Différents business models de l’Open Source

Les logiciels Open Source sont en général gratuits (dans le sens où l’on peut accéder au code source), on peut donc se demander comment vivent les entreprises qui produisent ce type de logiciels.
Nous présenterons ici 3 modèles différents, en s’appuyant sur les travaux de Chris Anderson qui est à l’origine du concept de la “longue traîne” (dans les années 90) et a également travaillé sur les modèles liés au “gratuit”.

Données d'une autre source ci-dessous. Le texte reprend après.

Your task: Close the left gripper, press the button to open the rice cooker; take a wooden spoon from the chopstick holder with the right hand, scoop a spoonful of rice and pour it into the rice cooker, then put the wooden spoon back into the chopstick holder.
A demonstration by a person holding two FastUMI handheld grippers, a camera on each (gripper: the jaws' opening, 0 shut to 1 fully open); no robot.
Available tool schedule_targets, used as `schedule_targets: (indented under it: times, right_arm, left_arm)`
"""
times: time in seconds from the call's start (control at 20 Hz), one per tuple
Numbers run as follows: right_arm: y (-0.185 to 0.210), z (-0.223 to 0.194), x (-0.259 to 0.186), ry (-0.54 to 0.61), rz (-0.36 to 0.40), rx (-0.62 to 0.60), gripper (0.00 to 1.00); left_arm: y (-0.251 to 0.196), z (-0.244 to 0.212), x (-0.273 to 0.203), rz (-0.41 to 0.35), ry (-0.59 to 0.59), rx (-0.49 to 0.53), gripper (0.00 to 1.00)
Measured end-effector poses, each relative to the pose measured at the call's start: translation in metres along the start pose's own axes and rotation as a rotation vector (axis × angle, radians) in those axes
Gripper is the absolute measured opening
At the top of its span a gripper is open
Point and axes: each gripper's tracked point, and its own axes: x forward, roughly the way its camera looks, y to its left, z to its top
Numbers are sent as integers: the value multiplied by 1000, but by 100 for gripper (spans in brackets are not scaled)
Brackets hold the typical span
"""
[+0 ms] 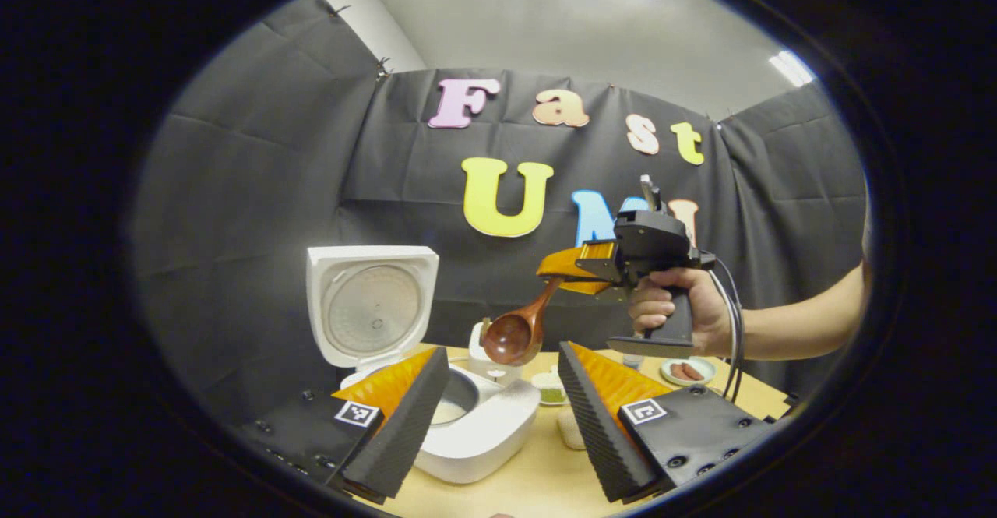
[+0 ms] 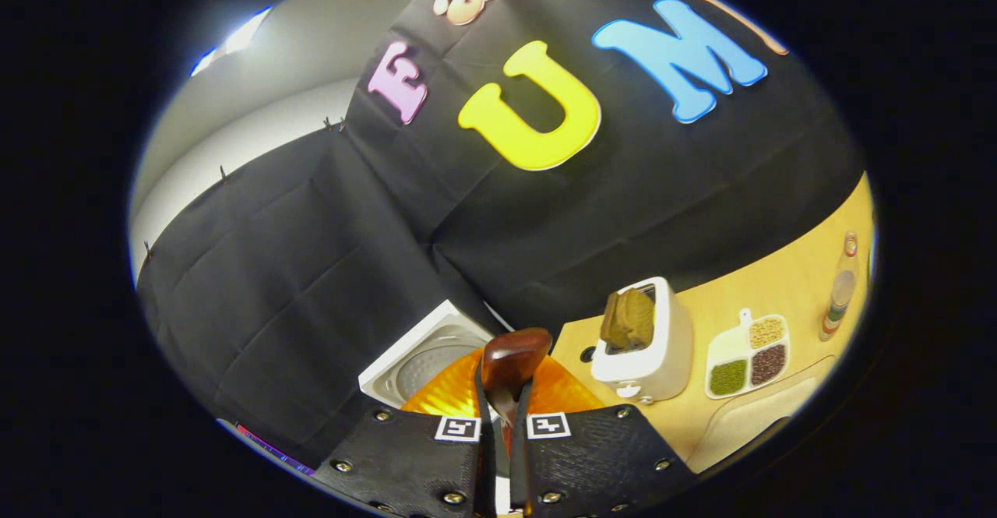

Modèle « cross-subsidy »: ressources publicitaires, apport d’audience

Dans ce modèle, les revenus se font grâce à la publicité, c’est un modèle très répandu. Au niveau du consommateur cela peut se traduire par la présence d’une bannière publicitaire dans le logiciel.
Au niveau des logiciels Open Source, on retrouve ce modèle dans le partenariat bien connu : Mozilla/Google. Comme nous le savons, Mozilla est en majeure partie financée par Google. En effet, c’est une part importante des 311 millions de dollars de revenus générés par l’entreprise
Mozilla qui provient de chez Google. Mozilla propose d’utiliser le moteur de recherche Google par défaut dans Mozilla Firefox, ce qui apporte énormément d’audience (350 millions d’utilisateurs) au moteur de recherche. Plus il y a d’utilisateurs et plus il est simple pour Mozilla de négocier avec Google.

Le modèle Freemium :

C’est le modèle le plus répandu, le logiciel est gratuit mais les clients payent le service et éventuellement l’adaptation du logiciel à des besoins plus spécifiques. C’est le modèle de Red Hat 10 et de Linagora qui sont des sociétés de services en logiciel libre.
Certaines PME ont aussi adopté ce modèle : c’est par exemple le cas des entreprises membres du collectif Cap Libre, association qui regroupe des sociétés de services informatiques spécialisées en logiciels libres et Open-Source. A noter que les collectivités jouent un rôle essentiel auprès de ces entreprises car elles financent les développements de logiciels libres.

Réputation, rétribution :

Le logiciel est développé bénévolement, il n’y a pas d’argent en jeu, néanmoins, l’auteur du logiciel peut devenir connu. Cette réputation peut ensuite être monnayée dans le cadre de prestations de conseil, pour par exemple trouver un emploi!
C’est le modèle initial de tout logiciel libre.
Le développement d’un logiciel sous ce modèle pour être motivé par l’envie de combler un manque.
Prenons l’exemple de Liam McLoughlin, plus connu sous le pseudonyme de « Hexxeh » sur Internet. A l’âge de 17 ans, il développe une version dérivée du système d’exploitation Chromium OS (un système d’exploitation Open Source). Sa version inclut un meilleur support matériel ainsi qu’un système de mise à jour automatique. Il a donc comblé un manque de Chromium OS. Reconnu pour la qualité de son travail par la communauté de développeurs de Chromium OS, il travaille maintenant chez Google.